# Exercise aim
Give every line of the material again, exactly as written.

____

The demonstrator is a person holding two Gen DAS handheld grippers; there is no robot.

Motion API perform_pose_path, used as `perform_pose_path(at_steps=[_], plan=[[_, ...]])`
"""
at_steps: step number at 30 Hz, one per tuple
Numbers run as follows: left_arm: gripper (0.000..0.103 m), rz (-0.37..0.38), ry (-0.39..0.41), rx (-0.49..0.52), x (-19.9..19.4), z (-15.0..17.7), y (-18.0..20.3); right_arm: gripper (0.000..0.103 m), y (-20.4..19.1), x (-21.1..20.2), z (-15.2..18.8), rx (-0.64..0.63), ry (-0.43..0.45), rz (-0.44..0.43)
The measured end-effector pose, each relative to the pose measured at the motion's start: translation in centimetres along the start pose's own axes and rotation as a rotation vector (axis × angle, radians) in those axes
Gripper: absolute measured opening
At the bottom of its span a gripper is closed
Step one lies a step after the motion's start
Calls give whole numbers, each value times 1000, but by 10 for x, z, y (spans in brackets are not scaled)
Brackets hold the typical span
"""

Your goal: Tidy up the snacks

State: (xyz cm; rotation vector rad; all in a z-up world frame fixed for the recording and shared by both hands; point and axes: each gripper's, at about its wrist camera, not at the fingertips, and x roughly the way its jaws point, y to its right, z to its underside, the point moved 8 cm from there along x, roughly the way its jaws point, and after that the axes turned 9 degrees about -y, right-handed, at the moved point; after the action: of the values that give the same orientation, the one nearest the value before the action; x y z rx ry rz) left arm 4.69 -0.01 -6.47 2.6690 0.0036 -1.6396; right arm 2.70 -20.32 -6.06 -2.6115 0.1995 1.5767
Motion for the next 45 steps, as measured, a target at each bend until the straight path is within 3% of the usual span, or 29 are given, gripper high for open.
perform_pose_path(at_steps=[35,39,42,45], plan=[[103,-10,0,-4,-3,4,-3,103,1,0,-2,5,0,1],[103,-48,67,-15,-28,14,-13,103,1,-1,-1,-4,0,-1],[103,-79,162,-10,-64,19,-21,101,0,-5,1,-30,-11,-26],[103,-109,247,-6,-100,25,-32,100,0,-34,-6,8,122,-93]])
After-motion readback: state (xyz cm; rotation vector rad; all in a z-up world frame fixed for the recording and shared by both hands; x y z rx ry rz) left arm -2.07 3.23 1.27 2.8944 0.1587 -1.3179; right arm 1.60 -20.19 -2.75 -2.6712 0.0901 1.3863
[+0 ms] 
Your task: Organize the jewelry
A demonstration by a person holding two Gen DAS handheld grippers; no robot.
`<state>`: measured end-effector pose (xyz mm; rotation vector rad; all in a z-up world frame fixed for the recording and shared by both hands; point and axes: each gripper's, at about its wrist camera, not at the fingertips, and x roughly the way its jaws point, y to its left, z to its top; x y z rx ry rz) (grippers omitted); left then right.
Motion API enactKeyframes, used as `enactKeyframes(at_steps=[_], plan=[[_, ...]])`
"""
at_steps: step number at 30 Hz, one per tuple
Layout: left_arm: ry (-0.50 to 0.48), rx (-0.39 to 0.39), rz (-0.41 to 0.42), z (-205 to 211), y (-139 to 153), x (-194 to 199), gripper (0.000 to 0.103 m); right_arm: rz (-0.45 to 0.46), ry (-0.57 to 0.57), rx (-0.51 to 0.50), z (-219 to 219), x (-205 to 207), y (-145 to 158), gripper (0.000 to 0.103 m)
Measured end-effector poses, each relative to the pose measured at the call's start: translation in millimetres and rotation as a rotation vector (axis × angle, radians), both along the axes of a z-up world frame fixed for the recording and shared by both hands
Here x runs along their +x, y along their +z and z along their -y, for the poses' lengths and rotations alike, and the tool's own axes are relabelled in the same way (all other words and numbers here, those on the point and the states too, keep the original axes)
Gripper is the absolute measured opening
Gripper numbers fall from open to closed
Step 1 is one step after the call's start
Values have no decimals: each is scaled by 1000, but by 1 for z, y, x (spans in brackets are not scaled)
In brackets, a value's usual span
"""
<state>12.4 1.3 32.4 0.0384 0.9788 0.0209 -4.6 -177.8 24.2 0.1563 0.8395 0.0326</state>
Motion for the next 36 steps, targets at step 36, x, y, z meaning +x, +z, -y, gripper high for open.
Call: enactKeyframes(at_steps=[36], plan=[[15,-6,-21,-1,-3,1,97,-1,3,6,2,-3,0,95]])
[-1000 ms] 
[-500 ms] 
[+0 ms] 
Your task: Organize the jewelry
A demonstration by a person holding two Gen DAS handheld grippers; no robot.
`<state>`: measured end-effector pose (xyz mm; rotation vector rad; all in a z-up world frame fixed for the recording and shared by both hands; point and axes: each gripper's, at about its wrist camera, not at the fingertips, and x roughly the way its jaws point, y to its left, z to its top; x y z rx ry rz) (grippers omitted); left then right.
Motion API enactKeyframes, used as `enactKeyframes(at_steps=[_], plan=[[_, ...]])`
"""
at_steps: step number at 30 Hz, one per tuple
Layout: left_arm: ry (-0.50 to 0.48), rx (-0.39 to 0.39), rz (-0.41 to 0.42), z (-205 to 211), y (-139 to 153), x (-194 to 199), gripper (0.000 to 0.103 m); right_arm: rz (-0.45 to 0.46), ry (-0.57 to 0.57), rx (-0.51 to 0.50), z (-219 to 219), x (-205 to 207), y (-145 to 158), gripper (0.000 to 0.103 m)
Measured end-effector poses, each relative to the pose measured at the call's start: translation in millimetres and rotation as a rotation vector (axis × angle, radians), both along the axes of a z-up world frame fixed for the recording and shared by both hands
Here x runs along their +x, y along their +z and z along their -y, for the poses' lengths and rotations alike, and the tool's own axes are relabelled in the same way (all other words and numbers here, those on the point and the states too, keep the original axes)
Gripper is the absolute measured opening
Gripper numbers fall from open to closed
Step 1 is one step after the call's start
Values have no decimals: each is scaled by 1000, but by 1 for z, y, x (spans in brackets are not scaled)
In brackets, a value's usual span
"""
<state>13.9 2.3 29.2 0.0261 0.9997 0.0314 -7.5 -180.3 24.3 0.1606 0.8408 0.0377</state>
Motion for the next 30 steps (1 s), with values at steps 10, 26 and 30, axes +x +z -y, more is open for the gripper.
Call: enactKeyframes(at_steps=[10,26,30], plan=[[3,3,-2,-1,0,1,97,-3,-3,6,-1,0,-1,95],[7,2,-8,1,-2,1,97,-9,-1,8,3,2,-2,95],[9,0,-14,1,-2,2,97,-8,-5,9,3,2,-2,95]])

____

# Answer to this exercise
The demonstrator is a person holding two Gen DAS handheld grippers; there is no robot.

Motion API perform_pose_path, used as `perform_pose_path(at_steps=[_], plan=[[_, ...]])`
"""
at_steps: step number at 30 Hz, one per tuple
Numbers run as follows: left_arm: gripper (0.000..0.103 m), rz (-0.37..0.38), ry (-0.39..0.41), rx (-0.49..0.52), x (-19.9..19.4), z (-15.0..17.7), y (-18.0..20.3); right_arm: gripper (0.000..0.103 m), y (-20.4..19.1), x (-21.1..20.2), z (-15.2..18.8), rx (-0.64..0.63), ry (-0.43..0.45), rz (-0.44..0.43)
The measured end-effector pose, each relative to the pose measured at the motion's start: translation in centimetres along the start pose's own axes and rotation as a rotation vector (axis × angle, radians) in those axes
Gripper: absolute measured opening
At the bottom of its span a gripper is closed
Step one lies a step after the motion's start
Calls give whole numbers, each value times 1000, but by 10 for x, z, y (spans in brackets are not scaled)
Brackets hold the typical span
"""

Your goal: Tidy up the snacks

State: (xyz cm; rotation vector rad; all in a z-up world frame fixed for the recording and shared by both hands; point and axes: each gripper's, at about its wrist camera, not at the fingertips, and x roughly the way its jaws point, y to its right, z to its underside, the point moved 8 cm from there along x, roughly the way its jaws point, and after that the axes turned 9 degrees about -y, right-handed, at the moved point; after the action: of the values that give the same orientation, the one nearest the value before the action; x y z rx ry rz) left arm 4.69 -0.01 -6.47 2.6690 0.0036 -1.6396; right arm 2.70 -20.32 -6.06 -2.6115 0.1995 1.5767
Motion for the next 45 steps, as measured, a target at each bend until the straight path is within 3% of the usual span, or 29 are given, gripper high for open.
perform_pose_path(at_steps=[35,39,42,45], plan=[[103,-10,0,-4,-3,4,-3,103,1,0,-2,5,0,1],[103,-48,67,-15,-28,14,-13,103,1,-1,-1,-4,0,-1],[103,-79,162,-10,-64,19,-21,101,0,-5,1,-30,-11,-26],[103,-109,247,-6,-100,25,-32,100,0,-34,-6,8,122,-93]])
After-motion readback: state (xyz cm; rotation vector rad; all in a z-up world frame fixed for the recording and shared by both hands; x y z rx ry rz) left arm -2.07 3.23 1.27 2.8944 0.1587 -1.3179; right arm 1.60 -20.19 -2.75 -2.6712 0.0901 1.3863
[+0 ms] 
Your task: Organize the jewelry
A demonstration by a person holding two Gen DAS handheld grippers; no robot.
`<state>`: measured end-effector pose (xyz mm; rotation vector rad; all in a z-up world frame fixed for the recording and shared by both hands; point and axes: each gripper's, at about its wrist camera, not at the fingertips, and x roughly the way its jaws point, y to its left, z to its top; x y z rx ry rz) (grippers omitted); left then right.
Motion API enactKeyframes, used as `enactKeyframes(at_steps=[_], plan=[[_, ...]])`
"""
at_steps: step number at 30 Hz, one per tuple
Layout: left_arm: ry (-0.50 to 0.48), rx (-0.39 to 0.39), rz (-0.41 to 0.42), z (-205 to 211), y (-139 to 153), x (-194 to 199), gripper (0.000 to 0.103 m); right_arm: rz (-0.45 to 0.46), ry (-0.57 to 0.57), rx (-0.51 to 0.50), z (-219 to 219), x (-205 to 207), y (-145 to 158), gripper (0.000 to 0.103 m)
Measured end-effector poses, each relative to the pose measured at the call's start: translation in millimetres and rotation as a rotation vector (axis × angle, radians), both along the axes of a z-up world frame fixed for the recording and shared by both hands
Here x runs along their +x, y along their +z and z along their -y, for the poses' lengths and rotations alike, and the tool's own axes are relabelled in the same way (all other words and numbers here, those on the point and the states too, keep the original axes)
Gripper is the absolute measured opening
Gripper numbers fall from open to closed
Step 1 is one step after the call's start
Values have no decimals: each is scaled by 1000, but by 1 for z, y, x (spans in brackets are not scaled)
In brackets, a value's usual span
"""
<state>12.4 1.3 32.4 0.0384 0.9788 0.0209 -4.6 -177.8 24.2 0.1563 0.8395 0.0326</state>
Motion for the next 36 steps, targets at step 36, x, y, z meaning +x, +z, -y, gripper high for open.
Call: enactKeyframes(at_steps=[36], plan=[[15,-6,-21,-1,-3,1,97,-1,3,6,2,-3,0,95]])
[-1000 ms] 
[-500 ms] 
[+0 ms] 
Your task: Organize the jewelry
A demonstration by a person holding two Gen DAS handheld grippers; no robot.
`<state>`: measured end-effector pose (xyz mm; rotation vector rad; all in a z-up world frame fixed for the recording and shared by both hands; point and axes: each gripper's, at about its wrist camera, not at the fingertips, and x roughly the way its jaws point, y to its left, z to its top; x y z rx ry rz) (grippers omitted); left then right.
Motion API enactKeyframes, used as `enactKeyframes(at_steps=[_], plan=[[_, ...]])`
"""
at_steps: step number at 30 Hz, one per tuple
Layout: left_arm: ry (-0.50 to 0.48), rx (-0.39 to 0.39), rz (-0.41 to 0.42), z (-205 to 211), y (-139 to 153), x (-194 to 199), gripper (0.000 to 0.103 m); right_arm: rz (-0.45 to 0.46), ry (-0.57 to 0.57), rx (-0.51 to 0.50), z (-219 to 219), x (-205 to 207), y (-145 to 158), gripper (0.000 to 0.103 m)
Measured end-effector poses, each relative to the pose measured at the call's start: translation in millimetres and rotation as a rotation vector (axis × angle, radians), both along the axes of a z-up world frame fixed for the recording and shared by both hands
Here x runs along their +x, y along their +z and z along their -y, for the poses' lengths and rotations alike, and the tool's own axes are relabelled in the same way (all other words and numbers here, those on the point and the states too, keep the original axes)
Gripper is the absolute measured opening
Gripper numbers fall from open to closed
Step 1 is one step after the call's start
Values have no decimals: each is scaled by 1000, but by 1 for z, y, x (spans in brackets are not scaled)
In brackets, a value's usual span
"""
<state>13.9 2.3 29.2 0.0261 0.9997 0.0314 -7.5 -180.3 24.3 0.1606 0.8408 0.0377</state>
Motion for the next 30 steps (1 s), with values at steps 10, 26 and 30, axes +x +z -y, more is open for the gripper.
Call: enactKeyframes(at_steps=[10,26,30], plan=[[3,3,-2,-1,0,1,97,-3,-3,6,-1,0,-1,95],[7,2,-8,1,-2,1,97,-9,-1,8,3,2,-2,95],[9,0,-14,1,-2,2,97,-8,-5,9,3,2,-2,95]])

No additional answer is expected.